Exercise directions:
Retype the records below so that each one matches exactly.

▬▬▬▬▬▬

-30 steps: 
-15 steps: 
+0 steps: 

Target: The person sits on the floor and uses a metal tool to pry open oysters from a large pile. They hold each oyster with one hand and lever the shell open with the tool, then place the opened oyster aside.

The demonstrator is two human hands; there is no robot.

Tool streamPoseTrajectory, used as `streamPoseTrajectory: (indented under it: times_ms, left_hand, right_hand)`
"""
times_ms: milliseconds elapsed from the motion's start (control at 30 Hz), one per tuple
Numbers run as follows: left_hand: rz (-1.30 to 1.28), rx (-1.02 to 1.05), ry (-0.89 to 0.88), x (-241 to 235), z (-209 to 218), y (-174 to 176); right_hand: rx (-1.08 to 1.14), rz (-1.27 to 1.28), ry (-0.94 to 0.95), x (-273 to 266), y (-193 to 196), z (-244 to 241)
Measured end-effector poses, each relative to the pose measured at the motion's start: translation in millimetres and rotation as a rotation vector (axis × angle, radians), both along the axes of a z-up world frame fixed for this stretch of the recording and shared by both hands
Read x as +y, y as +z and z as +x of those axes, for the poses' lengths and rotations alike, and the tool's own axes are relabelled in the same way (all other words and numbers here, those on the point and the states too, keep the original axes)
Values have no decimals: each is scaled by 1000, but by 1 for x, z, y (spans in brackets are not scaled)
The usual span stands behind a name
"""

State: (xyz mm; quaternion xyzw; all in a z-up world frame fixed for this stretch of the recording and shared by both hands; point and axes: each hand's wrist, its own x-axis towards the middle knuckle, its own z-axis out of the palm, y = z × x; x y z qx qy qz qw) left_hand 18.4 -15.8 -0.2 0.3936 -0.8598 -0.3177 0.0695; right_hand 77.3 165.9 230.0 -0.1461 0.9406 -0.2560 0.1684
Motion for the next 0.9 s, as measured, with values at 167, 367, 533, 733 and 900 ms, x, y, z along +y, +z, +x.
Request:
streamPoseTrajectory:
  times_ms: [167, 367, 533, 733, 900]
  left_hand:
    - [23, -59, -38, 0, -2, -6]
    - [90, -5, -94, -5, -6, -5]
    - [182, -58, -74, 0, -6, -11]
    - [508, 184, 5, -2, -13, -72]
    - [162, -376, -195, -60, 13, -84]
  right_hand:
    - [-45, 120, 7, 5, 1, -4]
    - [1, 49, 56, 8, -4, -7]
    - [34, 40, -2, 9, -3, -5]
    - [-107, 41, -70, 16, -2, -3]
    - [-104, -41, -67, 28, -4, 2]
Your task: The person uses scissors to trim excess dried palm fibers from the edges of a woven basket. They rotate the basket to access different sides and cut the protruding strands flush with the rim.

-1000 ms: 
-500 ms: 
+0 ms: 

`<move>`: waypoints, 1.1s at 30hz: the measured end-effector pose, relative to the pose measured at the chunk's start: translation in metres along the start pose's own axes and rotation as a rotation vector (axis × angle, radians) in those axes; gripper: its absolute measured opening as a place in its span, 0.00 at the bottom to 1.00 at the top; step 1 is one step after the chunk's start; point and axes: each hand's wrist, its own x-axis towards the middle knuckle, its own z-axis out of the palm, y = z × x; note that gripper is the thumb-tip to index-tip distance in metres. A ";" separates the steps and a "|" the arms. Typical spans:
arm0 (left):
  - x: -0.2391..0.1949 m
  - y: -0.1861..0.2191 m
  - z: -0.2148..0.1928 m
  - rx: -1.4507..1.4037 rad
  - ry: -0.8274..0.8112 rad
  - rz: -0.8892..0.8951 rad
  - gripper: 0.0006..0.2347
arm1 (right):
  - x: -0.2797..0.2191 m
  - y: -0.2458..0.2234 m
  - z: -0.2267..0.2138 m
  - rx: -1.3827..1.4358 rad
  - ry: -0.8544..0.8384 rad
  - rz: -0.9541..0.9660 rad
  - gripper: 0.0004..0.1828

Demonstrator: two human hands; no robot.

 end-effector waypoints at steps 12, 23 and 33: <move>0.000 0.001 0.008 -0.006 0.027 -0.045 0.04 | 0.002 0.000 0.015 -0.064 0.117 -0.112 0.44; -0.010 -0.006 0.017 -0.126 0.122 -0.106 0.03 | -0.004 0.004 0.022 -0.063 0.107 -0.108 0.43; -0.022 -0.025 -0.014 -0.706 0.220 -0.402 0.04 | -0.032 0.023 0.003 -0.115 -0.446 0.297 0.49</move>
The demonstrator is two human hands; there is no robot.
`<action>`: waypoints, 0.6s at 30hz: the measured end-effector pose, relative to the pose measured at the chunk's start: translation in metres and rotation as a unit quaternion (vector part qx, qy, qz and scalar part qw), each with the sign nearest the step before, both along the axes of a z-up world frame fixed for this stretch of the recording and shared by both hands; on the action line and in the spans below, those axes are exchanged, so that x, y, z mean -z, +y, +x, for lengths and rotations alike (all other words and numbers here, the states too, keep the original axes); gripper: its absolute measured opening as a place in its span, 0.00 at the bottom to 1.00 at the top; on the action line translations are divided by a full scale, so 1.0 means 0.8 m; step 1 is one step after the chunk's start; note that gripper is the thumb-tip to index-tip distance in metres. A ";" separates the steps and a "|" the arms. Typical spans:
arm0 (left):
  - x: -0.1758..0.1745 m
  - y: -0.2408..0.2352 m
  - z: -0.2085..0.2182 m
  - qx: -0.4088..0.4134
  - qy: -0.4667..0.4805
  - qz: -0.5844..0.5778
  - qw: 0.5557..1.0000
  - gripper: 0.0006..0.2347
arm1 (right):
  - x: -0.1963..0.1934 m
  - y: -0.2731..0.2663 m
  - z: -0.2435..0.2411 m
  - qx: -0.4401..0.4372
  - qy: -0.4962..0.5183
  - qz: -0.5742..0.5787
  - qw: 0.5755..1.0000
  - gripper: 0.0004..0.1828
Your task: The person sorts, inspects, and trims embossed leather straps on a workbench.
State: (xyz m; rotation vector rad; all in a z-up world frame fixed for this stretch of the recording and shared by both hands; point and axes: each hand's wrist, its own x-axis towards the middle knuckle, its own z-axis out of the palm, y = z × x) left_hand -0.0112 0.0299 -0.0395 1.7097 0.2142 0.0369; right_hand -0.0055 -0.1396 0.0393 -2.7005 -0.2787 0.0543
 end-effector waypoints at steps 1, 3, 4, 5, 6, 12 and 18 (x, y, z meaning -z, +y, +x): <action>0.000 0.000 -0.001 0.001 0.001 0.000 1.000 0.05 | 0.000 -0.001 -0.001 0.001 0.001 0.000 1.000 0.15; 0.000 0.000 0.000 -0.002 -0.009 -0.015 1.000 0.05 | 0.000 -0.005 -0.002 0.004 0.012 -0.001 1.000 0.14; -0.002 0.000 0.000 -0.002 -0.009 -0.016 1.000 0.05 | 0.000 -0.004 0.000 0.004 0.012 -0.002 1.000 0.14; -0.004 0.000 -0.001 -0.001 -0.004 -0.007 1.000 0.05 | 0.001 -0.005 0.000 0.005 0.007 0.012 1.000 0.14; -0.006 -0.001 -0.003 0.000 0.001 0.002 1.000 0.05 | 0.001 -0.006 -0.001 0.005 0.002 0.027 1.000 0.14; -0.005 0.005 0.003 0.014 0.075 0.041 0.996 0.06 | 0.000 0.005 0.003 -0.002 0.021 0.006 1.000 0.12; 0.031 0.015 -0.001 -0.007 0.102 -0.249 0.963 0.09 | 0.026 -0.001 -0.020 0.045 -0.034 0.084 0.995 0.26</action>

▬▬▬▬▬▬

Task result:
-30 steps: 
-15 steps: 
+0 steps: 

Target: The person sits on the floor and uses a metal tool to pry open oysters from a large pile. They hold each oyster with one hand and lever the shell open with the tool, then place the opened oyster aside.

The demonstrator is two human hands; there is no robot.

Tool streamPoseTrajectory, used as `streamPoseTrajectory: (indented under it: times_ms, left_hand, right_hand)`
"""
times_ms: milliseconds elapsed from the motion's start (control at 30 Hz), one per tuple
Numbers run as follows: left_hand: rz (-1.30 to 1.28), rx (-1.02 to 1.05), ry (-0.89 to 0.88), x (-241 to 235), z (-209 to 218), y (-174 to 176); right_hand: rx (-1.08 to 1.14), rz (-1.27 to 1.28), ry (-0.94 to 0.95), x (-273 to 266), y (-193 to 196), z (-244 to 241)
Measured end-effector poses, each relative to the pose measured at the motion's start: translation in millimetres and rotation as a rotation vector (axis × angle, radians), both along the axes of a z-up world frame fixed for this stretch of the recording and shared by both hands
Read x as +y, y as +z and z as +x of those axes, for the poses' lengths and rotations alike, and the tool's own axes are relabelled in the same way (all other words and numbers here, those on the point and the states too, keep the original axes)
Values have no decimals: each is scaled by 1000, but by 1 for x, z, y (spans in brackets are not scaled)
The usual span stands behind a name
"""

State: (xyz mm; quaternion xyzw; all in a z-up world frame fixed for this stretch of the recording and shared by both hands; point and axes: each hand's wrist, its own x-axis towards the middle knuckle, its own z-axis out of the palm, y = z × x; x y z qx qy qz qw) left_hand 18.4 -15.8 -0.2 0.3936 -0.8598 -0.3177 0.0695; right_hand 77.3 165.9 230.0 -0.1461 0.9406 -0.2560 0.1684
Motion for the next 0.9 s, as measured, with values at 167, 367, 533, 733 and 900 ms, x, y, z along +y, +z, +x.
Request:
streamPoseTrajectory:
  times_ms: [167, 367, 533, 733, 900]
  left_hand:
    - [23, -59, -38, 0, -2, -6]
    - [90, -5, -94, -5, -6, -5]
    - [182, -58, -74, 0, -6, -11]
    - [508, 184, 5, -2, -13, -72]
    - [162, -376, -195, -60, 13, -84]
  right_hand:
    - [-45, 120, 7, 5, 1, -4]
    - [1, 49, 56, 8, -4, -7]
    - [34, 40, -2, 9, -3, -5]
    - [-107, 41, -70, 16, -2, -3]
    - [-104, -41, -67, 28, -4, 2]
Your task: The person uses scissors to trim excess dried palm fibers from the edges of a woven basket. They rotate the basket to access different sides and cut the protruding strands flush with the rim.

-1000 ms: 
-500 ms: 
+0 ms: 

`<move>`: waypoints, 1.1s at 30hz: the measured end-effector pose, relative to the pose measured at the chunk's start: translation in metres along the start pose's own axes and rotation as a rotation vector (axis × angle, radians) in those axes; gripper: its absolute measured opening as a place in its span, 0.00 at the bottom to 1.00 at the top; step 1 is one step after the chunk's start; point and axes: each hand's wrist, its own x-axis towards the middle knuckle, its own z-axis out of the palm, y = z × x; note that gripper is the thumb-tip to index-tip distance in metres. A ";" separates the steps and a "|" the arms. Typical spans:
arm0 (left):
  - x: -0.2391..0.1949 m
  - y: -0.1861..0.2191 m
  - z: -0.2148..0.1928 m
  - rx: -1.4507..1.4037 rad
  - ry: -0.8274..0.8112 rad
  - rz: -0.8892..0.8951 rad
  - gripper: 0.0006..0.2347
arm1 (right):
  - x: -0.2797..0.2191 m
  - y: -0.2458..0.2234 m
  - z: -0.2267..0.2138 m
  - rx: -1.3827..1.4358 rad
  - ry: -0.8544..0.8384 rad
  - rz: -0.9541..0.9660 rad
  - gripper: 0.0004..0.1828

Demonstrator: two human hands; no robot.

 end-effector waypoints at steps 12, 23 and 33: <move>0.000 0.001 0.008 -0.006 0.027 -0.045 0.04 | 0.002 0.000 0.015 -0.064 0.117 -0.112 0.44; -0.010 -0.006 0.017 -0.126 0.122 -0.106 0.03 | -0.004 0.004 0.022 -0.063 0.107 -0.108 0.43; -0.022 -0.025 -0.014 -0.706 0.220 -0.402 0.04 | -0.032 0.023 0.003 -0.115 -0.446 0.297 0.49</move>
The demonstrator is two human hands; there is no robot.
`<action>`: waypoints, 0.6s at 30hz: the measured end-effector pose, relative to the pose measured at the chunk's start: translation in metres and rotation as a unit quaternion (vector part qx, qy, qz and scalar part qw), each with the sign nearest the step before, both along the axes of a z-up world frame fixed for this stretch of the recording and shared by both hands; on the action line and in the spans below, those axes are exchanged, so that x, y, z mean -z, +y, +x, for lengths and rotations alike (all other words and numbers here, the states too, keep the original axes); gripper: its absolute measured opening as a place in its span, 0.00 at the bottom to 1.00 at the top; on the action line translations are divided by a full scale, so 1.0 means 0.8 m; step 1 is one step after the chunk's start; note that gripper is the thumb-tip to index-tip distance in metres. A ";" separates the steps and a "|" the arms. Typical spans:
arm0 (left):
  - x: -0.1758..0.1745 m
  - y: -0.2408..0.2352 m
  - z: -0.2085..0.2182 m
  - qx: -0.4088..0.4134
  - qy: -0.4667..0.4805
  - qz: -0.5844..0.5778
  - qw: 0.5557..1.0000
  - gripper: 0.0006..0.2347
arm1 (right):
  - x: -0.1963..0.1934 m
  - y: -0.2731..0.2663 m
  - z: -0.2435..0.2411 m
  - qx: -0.4401..0.4372
  - qy: -0.4962..0.5183
  - qz: -0.5742..0.5787
  - qw: 0.5755..1.0000
  - gripper: 0.0004..0.1828
Your task: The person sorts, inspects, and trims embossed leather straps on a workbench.
State: (xyz m; rotation vector rad; all in a z-up world frame fixed for this stretch of the recording and shared by both hands; point and axes: each hand's wrist, its own x-axis towards the middle knuckle, its own z-axis out of the palm, y = z × x) left_hand -0.0112 0.0299 -0.0395 1.7097 0.2142 0.0369; right_hand -0.0055 -0.1396 0.0393 -2.7005 -0.2787 0.0543
 end-effector waypoints at steps 1, 3, 4, 5, 6, 12 and 18 (x, y, z meaning -z, +y, +x): <action>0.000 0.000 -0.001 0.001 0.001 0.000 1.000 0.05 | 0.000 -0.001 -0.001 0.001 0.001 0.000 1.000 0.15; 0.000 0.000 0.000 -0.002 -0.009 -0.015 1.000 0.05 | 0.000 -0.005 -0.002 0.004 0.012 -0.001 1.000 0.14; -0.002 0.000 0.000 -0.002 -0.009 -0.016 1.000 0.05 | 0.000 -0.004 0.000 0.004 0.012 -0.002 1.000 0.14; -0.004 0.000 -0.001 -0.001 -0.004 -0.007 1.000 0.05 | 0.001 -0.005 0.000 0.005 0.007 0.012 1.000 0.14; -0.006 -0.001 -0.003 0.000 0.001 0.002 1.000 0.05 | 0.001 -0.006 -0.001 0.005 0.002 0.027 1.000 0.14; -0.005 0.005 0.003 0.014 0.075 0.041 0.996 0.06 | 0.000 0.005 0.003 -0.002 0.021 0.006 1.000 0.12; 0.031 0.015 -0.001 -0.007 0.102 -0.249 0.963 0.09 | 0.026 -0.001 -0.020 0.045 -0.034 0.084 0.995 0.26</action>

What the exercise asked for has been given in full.